EXERCISE DIRECTIONS —
The line with "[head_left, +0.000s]", the line with "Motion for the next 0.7", and all lines between them in the material below: return these exactly, and no others.

##############################

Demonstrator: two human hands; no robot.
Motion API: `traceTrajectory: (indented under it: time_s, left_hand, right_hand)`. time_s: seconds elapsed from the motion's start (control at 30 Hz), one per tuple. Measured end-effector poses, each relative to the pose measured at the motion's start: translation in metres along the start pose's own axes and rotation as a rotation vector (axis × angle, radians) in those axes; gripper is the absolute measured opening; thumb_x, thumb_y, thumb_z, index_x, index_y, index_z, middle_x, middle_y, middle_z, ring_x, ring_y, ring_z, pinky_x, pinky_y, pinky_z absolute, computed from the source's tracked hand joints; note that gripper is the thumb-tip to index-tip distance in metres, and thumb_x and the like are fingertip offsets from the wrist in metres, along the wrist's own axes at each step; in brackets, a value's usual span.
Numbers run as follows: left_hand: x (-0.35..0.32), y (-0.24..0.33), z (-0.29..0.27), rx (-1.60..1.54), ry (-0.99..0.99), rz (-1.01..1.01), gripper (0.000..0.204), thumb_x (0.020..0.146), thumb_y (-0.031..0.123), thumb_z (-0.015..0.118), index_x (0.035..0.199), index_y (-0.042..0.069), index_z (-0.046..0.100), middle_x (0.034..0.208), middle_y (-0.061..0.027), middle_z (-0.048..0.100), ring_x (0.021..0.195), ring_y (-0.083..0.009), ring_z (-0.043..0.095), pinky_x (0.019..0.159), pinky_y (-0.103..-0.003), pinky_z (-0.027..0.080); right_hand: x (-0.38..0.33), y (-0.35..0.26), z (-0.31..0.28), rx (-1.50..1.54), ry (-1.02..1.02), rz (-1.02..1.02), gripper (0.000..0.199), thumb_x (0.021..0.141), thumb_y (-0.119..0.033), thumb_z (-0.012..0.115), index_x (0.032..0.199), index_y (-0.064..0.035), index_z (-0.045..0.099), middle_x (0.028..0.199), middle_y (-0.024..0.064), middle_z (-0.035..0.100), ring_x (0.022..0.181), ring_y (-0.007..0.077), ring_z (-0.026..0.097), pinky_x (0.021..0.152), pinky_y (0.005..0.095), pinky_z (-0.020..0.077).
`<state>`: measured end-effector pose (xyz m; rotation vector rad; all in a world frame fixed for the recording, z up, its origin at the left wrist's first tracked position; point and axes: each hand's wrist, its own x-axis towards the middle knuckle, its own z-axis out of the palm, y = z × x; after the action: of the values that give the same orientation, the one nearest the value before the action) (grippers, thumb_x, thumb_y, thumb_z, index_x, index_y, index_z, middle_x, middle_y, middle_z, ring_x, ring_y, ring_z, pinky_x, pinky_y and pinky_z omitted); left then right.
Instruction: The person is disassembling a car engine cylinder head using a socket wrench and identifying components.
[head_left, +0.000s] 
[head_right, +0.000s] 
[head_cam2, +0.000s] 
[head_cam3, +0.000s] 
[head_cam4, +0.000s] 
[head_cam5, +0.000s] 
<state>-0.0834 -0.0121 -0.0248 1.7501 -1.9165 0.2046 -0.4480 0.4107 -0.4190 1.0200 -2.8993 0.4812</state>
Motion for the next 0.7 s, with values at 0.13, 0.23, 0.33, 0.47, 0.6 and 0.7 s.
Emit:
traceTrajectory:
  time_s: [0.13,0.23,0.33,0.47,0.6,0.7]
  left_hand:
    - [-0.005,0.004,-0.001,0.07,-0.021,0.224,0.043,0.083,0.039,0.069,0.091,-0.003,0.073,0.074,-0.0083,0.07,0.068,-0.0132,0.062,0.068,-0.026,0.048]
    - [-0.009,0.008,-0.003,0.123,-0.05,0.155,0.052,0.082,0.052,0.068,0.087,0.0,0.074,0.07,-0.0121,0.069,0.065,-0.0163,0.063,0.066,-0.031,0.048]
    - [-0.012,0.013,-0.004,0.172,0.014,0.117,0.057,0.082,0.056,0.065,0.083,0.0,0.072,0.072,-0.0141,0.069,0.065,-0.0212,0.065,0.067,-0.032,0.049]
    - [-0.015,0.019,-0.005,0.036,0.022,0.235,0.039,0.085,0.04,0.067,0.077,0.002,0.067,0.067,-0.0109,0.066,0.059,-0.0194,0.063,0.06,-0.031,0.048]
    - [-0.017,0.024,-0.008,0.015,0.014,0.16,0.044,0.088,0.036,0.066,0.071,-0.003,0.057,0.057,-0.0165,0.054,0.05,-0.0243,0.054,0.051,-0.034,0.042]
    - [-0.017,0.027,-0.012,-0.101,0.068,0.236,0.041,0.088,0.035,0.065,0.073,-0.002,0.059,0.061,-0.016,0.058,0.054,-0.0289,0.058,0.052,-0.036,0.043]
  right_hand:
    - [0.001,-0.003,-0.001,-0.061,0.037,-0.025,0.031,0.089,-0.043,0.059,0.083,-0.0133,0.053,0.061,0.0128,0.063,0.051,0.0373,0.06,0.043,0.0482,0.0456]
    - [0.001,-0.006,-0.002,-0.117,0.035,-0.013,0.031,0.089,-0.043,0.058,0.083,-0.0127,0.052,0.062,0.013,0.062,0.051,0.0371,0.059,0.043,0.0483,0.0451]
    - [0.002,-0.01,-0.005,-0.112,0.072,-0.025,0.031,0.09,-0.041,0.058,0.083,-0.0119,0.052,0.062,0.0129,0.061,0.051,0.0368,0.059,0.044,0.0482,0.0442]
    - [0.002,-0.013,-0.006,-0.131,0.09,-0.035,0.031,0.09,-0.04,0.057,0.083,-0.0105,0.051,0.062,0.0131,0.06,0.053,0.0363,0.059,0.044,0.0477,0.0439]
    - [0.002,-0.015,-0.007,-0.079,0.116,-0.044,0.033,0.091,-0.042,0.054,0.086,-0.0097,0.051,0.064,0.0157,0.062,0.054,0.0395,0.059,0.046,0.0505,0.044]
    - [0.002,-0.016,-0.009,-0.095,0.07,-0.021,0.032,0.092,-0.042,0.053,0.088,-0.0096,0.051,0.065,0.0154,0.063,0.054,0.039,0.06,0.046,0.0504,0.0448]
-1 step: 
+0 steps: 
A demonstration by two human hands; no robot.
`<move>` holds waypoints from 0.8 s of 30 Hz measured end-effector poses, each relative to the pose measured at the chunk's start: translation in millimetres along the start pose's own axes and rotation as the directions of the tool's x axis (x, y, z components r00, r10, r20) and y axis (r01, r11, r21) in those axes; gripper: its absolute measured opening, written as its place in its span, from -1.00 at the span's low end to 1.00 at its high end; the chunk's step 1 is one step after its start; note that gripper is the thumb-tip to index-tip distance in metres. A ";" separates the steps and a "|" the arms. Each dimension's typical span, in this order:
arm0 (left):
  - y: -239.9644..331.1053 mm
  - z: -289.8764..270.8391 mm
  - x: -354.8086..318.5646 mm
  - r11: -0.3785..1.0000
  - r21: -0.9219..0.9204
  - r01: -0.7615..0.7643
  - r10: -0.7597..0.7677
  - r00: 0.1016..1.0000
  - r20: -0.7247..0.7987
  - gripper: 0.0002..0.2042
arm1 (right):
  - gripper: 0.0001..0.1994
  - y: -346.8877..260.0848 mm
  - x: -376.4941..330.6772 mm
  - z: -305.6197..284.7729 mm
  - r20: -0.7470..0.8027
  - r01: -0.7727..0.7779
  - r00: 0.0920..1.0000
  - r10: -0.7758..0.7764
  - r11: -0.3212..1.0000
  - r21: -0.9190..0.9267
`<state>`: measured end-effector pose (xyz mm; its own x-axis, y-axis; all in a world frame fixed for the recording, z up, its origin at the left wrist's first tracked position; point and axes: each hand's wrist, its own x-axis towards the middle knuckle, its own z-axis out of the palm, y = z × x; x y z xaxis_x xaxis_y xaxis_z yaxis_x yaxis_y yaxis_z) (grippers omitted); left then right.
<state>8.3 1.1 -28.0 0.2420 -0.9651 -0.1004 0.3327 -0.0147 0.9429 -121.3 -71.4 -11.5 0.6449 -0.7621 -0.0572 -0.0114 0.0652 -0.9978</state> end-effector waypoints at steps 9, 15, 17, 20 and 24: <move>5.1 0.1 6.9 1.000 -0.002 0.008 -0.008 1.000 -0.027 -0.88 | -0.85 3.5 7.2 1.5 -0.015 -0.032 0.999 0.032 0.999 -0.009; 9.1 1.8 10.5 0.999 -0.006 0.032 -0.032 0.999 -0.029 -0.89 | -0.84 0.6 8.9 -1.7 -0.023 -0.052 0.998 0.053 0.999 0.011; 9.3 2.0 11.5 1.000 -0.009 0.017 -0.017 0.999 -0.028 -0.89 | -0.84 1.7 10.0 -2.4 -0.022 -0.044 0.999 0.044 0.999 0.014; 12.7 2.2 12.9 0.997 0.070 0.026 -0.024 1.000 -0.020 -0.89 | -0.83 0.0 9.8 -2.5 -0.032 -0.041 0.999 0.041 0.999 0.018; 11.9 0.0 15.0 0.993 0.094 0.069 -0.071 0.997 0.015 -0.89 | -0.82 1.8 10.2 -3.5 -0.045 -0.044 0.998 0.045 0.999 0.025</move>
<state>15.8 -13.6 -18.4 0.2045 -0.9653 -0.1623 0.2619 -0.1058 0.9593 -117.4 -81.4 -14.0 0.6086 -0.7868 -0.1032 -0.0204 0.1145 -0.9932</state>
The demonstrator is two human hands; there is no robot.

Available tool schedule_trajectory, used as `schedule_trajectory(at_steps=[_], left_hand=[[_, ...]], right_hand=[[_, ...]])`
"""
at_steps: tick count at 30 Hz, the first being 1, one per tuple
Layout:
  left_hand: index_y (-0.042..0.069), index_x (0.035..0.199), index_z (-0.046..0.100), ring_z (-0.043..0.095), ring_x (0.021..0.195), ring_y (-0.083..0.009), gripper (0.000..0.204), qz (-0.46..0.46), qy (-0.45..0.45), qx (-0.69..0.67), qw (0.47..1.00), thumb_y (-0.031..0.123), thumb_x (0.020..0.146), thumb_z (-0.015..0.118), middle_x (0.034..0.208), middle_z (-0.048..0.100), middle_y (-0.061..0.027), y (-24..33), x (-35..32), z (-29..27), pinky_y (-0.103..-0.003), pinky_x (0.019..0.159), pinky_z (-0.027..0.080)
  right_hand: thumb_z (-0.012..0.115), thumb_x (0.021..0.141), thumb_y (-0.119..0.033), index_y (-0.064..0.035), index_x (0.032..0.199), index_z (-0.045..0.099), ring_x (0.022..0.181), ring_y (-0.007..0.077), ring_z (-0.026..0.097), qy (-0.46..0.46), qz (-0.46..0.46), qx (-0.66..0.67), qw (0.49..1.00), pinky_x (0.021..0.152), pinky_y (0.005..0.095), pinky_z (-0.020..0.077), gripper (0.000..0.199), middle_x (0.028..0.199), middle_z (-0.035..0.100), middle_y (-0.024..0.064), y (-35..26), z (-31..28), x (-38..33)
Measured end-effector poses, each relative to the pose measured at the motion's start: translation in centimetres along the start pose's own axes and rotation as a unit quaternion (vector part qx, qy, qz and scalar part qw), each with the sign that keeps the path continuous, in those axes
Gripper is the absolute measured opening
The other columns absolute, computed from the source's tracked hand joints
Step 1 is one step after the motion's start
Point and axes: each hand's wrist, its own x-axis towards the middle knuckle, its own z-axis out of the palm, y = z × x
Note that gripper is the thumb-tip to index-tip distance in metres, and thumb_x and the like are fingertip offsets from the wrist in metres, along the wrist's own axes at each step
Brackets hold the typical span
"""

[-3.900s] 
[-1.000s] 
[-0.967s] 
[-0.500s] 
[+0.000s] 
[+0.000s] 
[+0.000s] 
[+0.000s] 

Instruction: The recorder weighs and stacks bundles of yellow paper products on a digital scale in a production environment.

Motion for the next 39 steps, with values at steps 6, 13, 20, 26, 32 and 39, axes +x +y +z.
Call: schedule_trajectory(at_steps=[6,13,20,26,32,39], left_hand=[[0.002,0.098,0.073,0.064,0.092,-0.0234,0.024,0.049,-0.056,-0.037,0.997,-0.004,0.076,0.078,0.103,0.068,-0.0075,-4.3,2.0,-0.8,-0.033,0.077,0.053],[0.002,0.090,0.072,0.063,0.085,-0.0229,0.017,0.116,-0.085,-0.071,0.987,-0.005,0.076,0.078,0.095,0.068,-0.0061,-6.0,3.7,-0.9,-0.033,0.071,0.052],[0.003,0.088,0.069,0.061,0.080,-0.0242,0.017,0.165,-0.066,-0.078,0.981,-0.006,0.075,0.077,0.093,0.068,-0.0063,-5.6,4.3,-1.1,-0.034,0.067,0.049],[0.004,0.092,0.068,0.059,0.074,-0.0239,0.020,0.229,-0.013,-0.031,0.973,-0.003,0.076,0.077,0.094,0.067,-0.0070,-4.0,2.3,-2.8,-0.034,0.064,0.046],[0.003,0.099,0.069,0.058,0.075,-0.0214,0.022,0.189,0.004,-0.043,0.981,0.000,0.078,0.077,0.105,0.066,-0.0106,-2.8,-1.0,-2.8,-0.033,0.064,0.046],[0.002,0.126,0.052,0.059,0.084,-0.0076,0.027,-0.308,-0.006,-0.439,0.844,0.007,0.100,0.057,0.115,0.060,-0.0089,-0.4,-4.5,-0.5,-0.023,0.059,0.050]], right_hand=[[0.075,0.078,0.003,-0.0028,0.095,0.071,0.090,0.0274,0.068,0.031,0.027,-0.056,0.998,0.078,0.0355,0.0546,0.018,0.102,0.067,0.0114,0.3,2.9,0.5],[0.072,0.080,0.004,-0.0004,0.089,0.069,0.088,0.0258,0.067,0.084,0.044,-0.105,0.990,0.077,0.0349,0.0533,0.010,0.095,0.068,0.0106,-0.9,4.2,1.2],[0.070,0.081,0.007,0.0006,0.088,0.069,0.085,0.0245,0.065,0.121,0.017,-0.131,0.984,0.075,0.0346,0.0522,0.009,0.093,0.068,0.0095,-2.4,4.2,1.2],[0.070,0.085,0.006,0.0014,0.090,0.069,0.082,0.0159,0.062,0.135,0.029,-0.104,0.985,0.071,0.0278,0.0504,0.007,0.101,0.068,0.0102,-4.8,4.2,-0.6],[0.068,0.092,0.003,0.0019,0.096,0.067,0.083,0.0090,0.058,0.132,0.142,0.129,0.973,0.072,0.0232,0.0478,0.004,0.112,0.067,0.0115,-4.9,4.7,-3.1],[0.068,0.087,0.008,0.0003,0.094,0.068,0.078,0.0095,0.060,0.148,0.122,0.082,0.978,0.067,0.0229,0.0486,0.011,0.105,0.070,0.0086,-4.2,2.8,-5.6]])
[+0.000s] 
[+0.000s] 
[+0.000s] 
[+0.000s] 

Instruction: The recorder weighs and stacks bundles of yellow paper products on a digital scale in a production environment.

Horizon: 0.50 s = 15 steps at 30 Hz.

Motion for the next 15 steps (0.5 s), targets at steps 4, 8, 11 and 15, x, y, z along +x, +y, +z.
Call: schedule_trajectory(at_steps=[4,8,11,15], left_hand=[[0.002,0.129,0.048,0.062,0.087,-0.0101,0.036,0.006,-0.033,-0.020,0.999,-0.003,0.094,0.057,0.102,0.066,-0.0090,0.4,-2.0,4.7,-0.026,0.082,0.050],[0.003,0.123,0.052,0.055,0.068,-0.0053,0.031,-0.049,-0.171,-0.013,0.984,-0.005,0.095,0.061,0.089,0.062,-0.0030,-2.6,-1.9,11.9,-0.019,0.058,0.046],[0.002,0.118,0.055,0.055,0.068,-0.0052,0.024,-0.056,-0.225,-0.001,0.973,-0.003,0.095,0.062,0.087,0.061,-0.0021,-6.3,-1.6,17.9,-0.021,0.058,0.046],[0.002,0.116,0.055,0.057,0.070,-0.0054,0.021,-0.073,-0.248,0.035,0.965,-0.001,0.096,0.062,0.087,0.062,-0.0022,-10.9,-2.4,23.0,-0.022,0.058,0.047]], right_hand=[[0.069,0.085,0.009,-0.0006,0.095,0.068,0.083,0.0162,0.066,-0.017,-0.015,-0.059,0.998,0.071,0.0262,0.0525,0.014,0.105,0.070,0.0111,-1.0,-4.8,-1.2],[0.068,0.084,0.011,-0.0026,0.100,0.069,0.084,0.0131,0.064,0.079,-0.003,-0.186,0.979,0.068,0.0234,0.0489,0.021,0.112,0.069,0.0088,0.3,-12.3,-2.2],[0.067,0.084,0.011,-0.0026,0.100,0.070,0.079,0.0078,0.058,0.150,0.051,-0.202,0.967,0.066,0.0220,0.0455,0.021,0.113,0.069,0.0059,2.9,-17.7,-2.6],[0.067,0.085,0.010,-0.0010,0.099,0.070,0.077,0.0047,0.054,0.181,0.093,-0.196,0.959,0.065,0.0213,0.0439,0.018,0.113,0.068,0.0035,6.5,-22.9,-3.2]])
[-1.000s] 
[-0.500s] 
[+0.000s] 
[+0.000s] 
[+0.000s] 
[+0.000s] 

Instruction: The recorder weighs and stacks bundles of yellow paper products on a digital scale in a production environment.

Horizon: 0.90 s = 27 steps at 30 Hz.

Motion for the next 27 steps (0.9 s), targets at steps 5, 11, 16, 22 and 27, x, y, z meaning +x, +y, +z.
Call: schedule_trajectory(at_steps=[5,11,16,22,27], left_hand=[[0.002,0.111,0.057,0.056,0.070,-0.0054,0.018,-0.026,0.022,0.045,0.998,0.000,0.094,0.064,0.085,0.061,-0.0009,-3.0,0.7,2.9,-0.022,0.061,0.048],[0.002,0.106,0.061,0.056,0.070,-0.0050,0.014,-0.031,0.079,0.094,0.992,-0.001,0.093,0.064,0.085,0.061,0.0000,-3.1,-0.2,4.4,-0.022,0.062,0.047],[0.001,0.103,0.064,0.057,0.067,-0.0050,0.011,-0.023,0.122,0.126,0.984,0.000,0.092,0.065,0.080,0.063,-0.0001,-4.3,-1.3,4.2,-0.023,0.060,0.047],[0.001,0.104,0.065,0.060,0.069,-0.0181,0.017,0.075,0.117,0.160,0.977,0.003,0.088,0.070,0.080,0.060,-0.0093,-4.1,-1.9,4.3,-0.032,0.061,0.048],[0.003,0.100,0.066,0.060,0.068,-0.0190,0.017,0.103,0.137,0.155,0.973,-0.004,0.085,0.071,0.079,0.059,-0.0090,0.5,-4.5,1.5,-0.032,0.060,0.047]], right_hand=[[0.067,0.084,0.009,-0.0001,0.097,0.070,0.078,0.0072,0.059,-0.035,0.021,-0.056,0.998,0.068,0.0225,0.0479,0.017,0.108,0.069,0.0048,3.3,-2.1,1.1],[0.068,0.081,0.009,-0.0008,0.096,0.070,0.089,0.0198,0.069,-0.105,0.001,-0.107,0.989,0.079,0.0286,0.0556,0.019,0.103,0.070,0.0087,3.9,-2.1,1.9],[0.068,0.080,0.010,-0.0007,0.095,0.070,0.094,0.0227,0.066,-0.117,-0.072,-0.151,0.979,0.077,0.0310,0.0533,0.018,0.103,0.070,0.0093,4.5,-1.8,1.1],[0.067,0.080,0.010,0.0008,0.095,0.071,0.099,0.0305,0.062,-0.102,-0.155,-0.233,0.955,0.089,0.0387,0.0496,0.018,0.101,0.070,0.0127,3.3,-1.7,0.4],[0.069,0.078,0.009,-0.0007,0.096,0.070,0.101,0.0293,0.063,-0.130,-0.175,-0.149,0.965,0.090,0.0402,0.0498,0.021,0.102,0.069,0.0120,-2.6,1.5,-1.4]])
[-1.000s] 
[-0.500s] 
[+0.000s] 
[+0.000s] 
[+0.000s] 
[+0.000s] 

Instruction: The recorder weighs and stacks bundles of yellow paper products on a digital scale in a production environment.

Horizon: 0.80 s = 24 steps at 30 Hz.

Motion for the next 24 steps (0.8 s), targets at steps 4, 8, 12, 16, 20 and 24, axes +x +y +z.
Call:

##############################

SOLUTION TO THE EXERCISE —
[head_left, +0.000s] 
[head_right, +0.000s] 
[head_cam2, +0.000s] 
[head_cam3, +0.000s] 
[head_cam4, +0.000s] 
[head_cam5, +0.000s] 
<state>-0.0834 -0.0121 -0.0248 1.7501 -1.9165 0.2046 -0.4480 0.4107 -0.4190 1.0200 -2.8993 0.4812</state>
Motion for the next 0.7 s, with values at 0.13, 0.23, 0.33, 0.47, 0.6 and 0.7 s.

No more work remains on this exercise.